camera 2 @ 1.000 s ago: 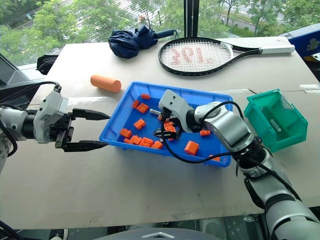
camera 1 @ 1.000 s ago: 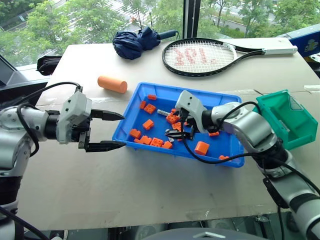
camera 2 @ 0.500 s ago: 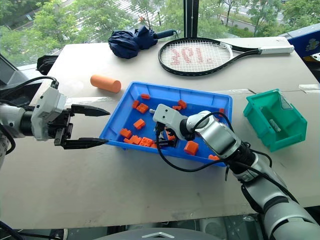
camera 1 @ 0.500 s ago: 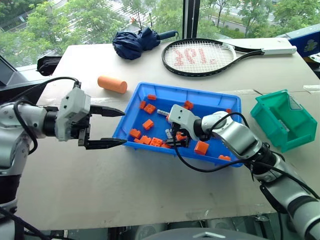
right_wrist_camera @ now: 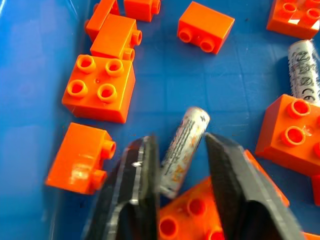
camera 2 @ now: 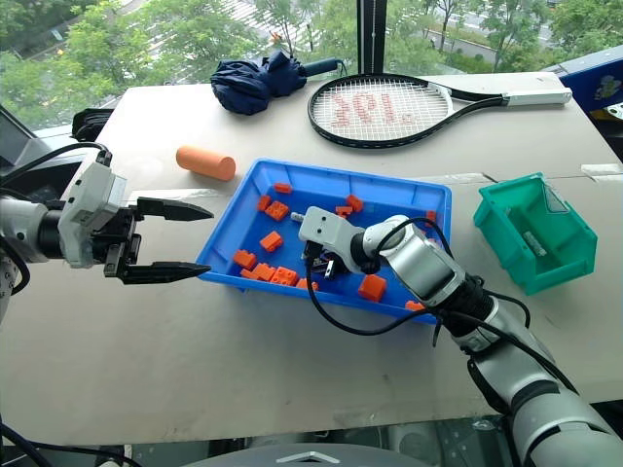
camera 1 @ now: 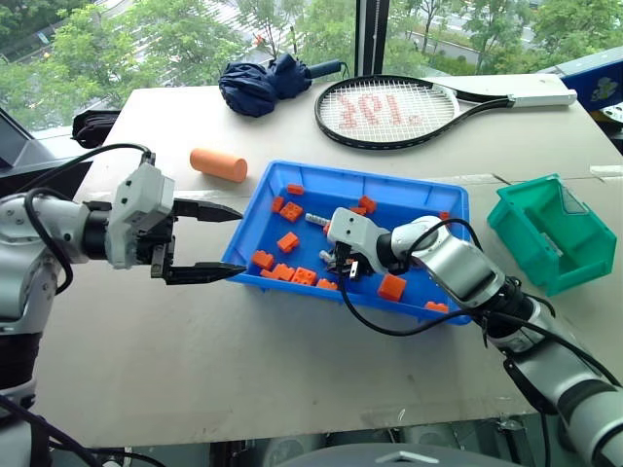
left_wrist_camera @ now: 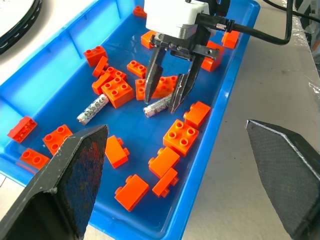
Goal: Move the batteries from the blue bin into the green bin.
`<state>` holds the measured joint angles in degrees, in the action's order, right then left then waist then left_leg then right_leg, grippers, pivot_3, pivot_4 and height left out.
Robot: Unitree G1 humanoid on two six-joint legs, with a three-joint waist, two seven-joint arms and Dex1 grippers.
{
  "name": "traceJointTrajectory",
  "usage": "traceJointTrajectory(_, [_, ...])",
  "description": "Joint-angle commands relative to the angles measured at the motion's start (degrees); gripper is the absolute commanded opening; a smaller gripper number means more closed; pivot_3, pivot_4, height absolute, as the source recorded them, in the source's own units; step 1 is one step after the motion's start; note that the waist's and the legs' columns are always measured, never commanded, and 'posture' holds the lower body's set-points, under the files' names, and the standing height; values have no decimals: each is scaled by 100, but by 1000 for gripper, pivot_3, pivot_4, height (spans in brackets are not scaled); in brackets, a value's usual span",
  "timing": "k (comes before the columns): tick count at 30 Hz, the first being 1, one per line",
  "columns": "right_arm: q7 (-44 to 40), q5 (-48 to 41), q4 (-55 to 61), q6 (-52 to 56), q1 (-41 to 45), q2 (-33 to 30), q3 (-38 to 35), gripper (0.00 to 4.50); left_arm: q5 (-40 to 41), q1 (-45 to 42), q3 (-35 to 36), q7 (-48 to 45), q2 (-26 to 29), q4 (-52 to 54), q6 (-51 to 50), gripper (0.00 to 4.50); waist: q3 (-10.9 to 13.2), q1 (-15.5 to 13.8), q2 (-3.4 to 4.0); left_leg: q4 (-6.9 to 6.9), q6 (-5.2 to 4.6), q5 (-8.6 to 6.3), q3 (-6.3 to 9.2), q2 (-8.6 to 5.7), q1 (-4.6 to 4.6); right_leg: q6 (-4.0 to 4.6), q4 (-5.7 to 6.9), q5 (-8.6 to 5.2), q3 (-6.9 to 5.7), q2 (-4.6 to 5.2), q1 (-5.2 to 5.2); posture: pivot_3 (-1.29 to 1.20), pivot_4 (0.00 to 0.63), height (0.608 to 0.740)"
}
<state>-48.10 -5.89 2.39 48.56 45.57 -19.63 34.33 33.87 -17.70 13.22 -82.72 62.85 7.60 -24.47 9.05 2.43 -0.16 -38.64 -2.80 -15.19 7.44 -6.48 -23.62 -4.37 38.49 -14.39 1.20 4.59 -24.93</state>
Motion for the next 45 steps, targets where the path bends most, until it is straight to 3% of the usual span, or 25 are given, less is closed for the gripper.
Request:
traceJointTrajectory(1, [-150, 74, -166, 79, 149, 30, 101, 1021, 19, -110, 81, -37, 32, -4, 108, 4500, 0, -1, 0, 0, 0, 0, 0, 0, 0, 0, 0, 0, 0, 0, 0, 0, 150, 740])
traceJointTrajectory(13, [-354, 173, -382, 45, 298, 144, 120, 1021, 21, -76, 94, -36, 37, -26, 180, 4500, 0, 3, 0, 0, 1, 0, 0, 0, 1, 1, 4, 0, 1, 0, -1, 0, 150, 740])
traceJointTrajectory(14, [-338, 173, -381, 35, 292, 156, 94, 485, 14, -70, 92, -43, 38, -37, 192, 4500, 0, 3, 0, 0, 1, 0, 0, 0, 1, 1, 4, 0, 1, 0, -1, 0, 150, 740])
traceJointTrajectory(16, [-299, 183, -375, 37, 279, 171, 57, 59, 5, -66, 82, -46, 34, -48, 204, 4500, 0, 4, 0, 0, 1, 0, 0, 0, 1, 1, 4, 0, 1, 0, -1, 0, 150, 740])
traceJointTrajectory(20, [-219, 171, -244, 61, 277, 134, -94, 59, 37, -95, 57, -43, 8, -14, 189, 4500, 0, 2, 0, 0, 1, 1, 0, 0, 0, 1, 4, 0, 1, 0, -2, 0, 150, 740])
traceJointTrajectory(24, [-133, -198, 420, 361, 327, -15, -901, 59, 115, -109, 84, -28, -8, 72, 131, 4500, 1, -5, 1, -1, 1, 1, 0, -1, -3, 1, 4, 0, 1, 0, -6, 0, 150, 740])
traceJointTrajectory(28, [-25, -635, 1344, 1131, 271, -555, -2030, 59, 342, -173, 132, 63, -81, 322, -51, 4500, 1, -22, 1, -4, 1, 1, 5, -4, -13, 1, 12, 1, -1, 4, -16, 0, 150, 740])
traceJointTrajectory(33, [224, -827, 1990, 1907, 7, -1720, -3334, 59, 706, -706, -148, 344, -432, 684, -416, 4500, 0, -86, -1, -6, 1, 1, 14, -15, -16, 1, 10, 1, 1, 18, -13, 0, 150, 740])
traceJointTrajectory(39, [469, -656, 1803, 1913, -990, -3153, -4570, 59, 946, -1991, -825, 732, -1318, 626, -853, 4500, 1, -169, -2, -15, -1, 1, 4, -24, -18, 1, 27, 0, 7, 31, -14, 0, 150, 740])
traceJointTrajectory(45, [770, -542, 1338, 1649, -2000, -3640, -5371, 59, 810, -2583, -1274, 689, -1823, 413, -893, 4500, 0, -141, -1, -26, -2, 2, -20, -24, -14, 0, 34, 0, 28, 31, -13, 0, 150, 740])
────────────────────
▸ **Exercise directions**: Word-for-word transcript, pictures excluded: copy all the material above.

▸ **Task answer**:
camera 2 @ 1.000 s ago: 
camera 1 @ 1.000 s ago: 
camera 2 @ 0.500 s ago: 
camera 1 @ 0.500 s ago: 
right_wrist_camera @ now: 
camera 2 @ now: 
camera 1 @ now: 
left_wrist_camera @ now: 
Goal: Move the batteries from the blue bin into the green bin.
`<state>` holds the measured joint angles in degrees, in the action's order, right then left then waist then left_leg then right_leg, grippers, pivot_3, pivot_4 and height left out.
Robot: Unitree G1 humanoid on two six-joint legs, with a three-joint waist, two seven-joint arms and Dex1 grippers.
{
  "name": "traceJointTrajectory",
  "usage": "traceJointTrajectory(_, [_, ...])",
  "description": "Joint-angle commands relative to the angles measured at the motion's start (degrees); gripper is the absolute commanded opening; a smaller gripper number means more closed; pivot_3, pivot_4, height absolute, as the source recorded them, in the source's own units; step 1 is one step after the motion's start; note that the waist's and the legs' columns are always measured, never commanded, and 'posture' holds the lower body's set-points, under the files' names, and the standing height; values have no decimals: each is scaled by 100, but by 1000 for gripper, pivot_3, pivot_4, height (spans in brackets are not scaled); in brackets, a value's usual span",
  "timing": "k (comes before the columns): tick count at 30 Hz, the first being 1, one per line",
  "columns": "right_arm: q7 (-44 to 40), q5 (-48 to 41), q4 (-55 to 61), q6 (-52 to 56), q1 (-41 to 45), q2 (-33 to 30), q3 (-38 to 35), gripper (0.00 to 4.50); left_arm: q5 (-40 to 41), q1 (-45 to 42), q3 (-35 to 36), q7 (-48 to 45), q2 (-26 to 29), q4 (-52 to 54), q6 (-51 to 50), gripper (0.00 to 4.50); waist: q3 (-10.9 to 13.2), q1 (-15.5 to 13.8), q2 (-3.4 to 4.0); left_leg: q4 (-6.9 to 6.9), q6 (-5.2 to 4.6), q5 (-8.6 to 6.3), q3 (-6.3 to 9.2), q2 (-8.6 to 5.7), q1 (-4.6 to 4.6); right_leg: q6 (-4.0 to 4.6), q4 (-5.7 to 6.9), q5 (-8.6 to 5.2), q3 (-6.9 to 5.7), q2 (-4.6 to 5.2), q1 (-5.2 to 5.2); posture: pivot_3 (-1.29 to 1.20), pivot_4 (0.00 to 0.63), height (0.608 to 0.740)"
}
<state>-48.10 -5.89 2.39 48.56 45.57 -19.63 34.33 33.87 -17.70 13.22 -82.72 62.85 7.60 -24.47 9.05 2.43 -0.16 -38.64 -2.80 -15.19 7.44 -6.48 -23.62 -4.37 38.49 -14.39 1.20 4.59 -24.93</state>
Motion for the next 45 steps, targets where the path bends most, until it is straight to 3% of the usual span, or 25 are given, less is closed for the gripper.
Request:
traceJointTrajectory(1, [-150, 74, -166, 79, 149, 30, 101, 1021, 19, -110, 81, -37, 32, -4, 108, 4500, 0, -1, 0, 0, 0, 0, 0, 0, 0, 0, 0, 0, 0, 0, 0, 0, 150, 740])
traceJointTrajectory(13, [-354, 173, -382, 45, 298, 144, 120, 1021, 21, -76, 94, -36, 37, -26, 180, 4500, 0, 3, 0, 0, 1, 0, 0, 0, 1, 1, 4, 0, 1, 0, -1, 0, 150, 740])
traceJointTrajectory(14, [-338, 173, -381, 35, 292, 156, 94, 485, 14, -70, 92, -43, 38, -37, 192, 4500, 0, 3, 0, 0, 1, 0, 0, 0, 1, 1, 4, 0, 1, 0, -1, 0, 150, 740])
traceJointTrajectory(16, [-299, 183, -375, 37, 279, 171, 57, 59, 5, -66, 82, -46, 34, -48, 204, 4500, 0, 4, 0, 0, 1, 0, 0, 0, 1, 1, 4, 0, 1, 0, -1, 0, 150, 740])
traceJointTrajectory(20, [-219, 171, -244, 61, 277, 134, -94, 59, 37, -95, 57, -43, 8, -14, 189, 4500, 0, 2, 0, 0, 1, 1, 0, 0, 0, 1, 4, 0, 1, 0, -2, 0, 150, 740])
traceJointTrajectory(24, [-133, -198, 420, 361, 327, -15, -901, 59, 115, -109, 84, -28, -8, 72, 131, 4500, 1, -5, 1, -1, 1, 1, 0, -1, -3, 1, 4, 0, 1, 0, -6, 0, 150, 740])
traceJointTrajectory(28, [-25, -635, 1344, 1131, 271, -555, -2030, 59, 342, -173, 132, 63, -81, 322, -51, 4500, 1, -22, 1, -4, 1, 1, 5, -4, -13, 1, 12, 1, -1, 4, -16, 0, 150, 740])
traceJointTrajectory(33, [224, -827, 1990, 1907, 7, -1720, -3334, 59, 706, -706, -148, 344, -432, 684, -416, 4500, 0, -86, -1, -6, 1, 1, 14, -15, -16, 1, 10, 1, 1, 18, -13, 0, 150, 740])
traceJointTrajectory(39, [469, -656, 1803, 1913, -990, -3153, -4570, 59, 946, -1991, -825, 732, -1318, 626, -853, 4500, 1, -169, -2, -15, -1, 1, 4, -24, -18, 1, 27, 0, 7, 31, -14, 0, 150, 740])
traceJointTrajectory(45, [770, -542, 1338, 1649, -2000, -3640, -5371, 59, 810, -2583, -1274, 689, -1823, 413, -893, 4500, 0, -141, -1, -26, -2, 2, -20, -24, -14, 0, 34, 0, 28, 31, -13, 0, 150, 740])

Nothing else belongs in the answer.